Is this well-made, or should I work more on it? All reviews are welcome.

Mortuus Ambulate.

 

Infernos Es Terra.

You instantly gasp for air. The sudden very cold air surrounds you and a feeling of dread enters your body. Darkness is all around you. Nothing but endless darkness and the smell of... Death. The stench overtakes you, and you feel the urge to puke. Strangely, you have the need to stand up. Realizing you have a flashlight in your hand, you press down on the button.

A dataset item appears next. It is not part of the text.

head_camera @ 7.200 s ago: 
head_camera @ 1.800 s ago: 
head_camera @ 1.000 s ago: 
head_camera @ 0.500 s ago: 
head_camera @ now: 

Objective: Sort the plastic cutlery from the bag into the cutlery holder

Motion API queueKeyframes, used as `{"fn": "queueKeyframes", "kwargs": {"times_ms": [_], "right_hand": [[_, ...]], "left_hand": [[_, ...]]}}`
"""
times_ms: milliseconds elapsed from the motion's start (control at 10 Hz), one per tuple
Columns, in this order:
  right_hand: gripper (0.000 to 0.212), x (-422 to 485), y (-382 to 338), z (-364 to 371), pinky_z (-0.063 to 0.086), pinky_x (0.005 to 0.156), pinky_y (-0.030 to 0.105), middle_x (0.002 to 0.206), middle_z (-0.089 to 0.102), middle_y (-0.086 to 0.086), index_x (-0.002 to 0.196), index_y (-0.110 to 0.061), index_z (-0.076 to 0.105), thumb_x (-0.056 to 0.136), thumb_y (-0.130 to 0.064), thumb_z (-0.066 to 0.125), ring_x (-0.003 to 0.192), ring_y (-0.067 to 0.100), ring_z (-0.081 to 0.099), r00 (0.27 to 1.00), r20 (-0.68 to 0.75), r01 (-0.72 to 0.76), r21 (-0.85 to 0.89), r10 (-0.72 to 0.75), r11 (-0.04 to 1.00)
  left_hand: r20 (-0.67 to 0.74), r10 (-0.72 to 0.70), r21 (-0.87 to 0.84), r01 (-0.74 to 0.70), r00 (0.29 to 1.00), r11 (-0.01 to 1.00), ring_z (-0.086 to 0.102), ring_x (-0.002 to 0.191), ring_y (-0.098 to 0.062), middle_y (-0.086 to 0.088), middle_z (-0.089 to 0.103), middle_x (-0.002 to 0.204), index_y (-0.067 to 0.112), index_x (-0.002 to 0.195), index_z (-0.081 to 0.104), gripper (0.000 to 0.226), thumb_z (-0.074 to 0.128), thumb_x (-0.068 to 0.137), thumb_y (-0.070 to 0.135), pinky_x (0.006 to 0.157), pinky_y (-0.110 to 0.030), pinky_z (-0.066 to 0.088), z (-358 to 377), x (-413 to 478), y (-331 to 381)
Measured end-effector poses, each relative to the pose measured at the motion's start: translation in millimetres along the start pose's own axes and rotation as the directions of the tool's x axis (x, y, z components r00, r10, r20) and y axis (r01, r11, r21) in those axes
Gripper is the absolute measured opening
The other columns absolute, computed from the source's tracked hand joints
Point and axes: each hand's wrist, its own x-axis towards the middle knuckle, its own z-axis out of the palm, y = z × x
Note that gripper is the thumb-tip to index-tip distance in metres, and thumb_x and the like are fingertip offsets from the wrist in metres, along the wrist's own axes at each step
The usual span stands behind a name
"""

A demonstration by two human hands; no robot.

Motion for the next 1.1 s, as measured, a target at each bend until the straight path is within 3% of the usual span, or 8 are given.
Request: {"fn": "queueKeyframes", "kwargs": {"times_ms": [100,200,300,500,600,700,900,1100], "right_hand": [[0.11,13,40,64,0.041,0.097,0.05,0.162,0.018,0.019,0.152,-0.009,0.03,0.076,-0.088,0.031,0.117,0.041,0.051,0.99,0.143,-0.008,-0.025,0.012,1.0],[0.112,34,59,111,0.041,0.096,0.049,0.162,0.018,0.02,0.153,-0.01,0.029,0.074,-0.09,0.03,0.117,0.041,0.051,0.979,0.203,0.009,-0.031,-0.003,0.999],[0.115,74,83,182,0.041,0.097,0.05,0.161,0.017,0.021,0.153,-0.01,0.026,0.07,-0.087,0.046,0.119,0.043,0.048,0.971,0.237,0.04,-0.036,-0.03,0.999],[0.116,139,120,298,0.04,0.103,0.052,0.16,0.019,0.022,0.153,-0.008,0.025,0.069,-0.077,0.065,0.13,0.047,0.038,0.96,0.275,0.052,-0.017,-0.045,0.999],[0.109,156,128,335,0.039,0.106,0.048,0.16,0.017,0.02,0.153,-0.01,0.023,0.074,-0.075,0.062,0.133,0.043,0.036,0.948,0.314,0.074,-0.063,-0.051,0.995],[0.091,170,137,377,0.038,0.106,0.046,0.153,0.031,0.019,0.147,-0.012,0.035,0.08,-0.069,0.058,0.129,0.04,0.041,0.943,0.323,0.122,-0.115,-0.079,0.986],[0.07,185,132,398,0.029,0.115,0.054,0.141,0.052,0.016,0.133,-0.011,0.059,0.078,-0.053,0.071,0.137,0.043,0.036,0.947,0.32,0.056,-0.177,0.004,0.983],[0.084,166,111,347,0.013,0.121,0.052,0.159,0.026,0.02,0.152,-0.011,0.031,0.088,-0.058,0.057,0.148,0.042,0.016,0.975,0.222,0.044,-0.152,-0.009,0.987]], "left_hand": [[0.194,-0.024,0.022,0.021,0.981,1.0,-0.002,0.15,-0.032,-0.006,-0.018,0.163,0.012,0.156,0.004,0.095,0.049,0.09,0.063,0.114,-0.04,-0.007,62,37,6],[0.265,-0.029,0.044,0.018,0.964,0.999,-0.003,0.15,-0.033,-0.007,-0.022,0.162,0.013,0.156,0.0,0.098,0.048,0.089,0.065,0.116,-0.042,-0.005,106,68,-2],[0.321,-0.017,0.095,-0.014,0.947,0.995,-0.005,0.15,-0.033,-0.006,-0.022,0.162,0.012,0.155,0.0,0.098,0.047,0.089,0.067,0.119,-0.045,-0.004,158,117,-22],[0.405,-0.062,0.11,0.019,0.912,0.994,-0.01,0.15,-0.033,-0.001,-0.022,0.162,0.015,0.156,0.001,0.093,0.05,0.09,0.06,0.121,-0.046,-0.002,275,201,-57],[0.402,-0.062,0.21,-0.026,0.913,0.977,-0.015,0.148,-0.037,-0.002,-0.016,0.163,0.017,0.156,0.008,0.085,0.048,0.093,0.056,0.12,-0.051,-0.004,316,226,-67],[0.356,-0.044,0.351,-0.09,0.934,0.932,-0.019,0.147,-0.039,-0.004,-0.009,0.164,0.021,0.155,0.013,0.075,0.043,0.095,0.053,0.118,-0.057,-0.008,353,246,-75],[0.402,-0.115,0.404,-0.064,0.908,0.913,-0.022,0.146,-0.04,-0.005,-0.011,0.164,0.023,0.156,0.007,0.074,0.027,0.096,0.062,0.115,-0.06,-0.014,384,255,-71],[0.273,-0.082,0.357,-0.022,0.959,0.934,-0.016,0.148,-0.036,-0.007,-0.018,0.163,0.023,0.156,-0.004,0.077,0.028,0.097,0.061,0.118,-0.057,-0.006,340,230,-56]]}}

The small metal stick projects a light illuminating a dark corner with a mangled corpse. Blood drenches the ground only inches away from you, and a fractured rib cage sits directly in front of your position. You puke, and blood comes out. A terrible feeling overcomes you, and you start to feebly walk in the opposite direction. The flashlight with a waning light shows gore and guts strewn across a seemingly empty hallway, almost as if someone decided to decorate with organs and intestines.

The strange sickness makes your eyesight begin to fail, and you get dizzy. You must clench your mouth to resist regurgitation and hold your aching stomach. Suddenly, a red fluid sprays out from a wall, forcing you to stifle a scream.

Coming into sight, when you believe you will falter, is a door. In between the mechanism is a squashed body. Next to the door is a panel in which you slide open. Grabbing a limb carefully from below, you push the disgusting thumb into the machine.

Access Denied.

After testing out a few more, you finally come across a right one. The door opens slowly. The new hallway is much bigger than the other one, and much wider. The flashlight is ever so dimming, so you are careful. Suddenly, you hear a quiet sloshing noise. Peering around a corner, you can barely make out the silhouette of a figure leaning over a corpse.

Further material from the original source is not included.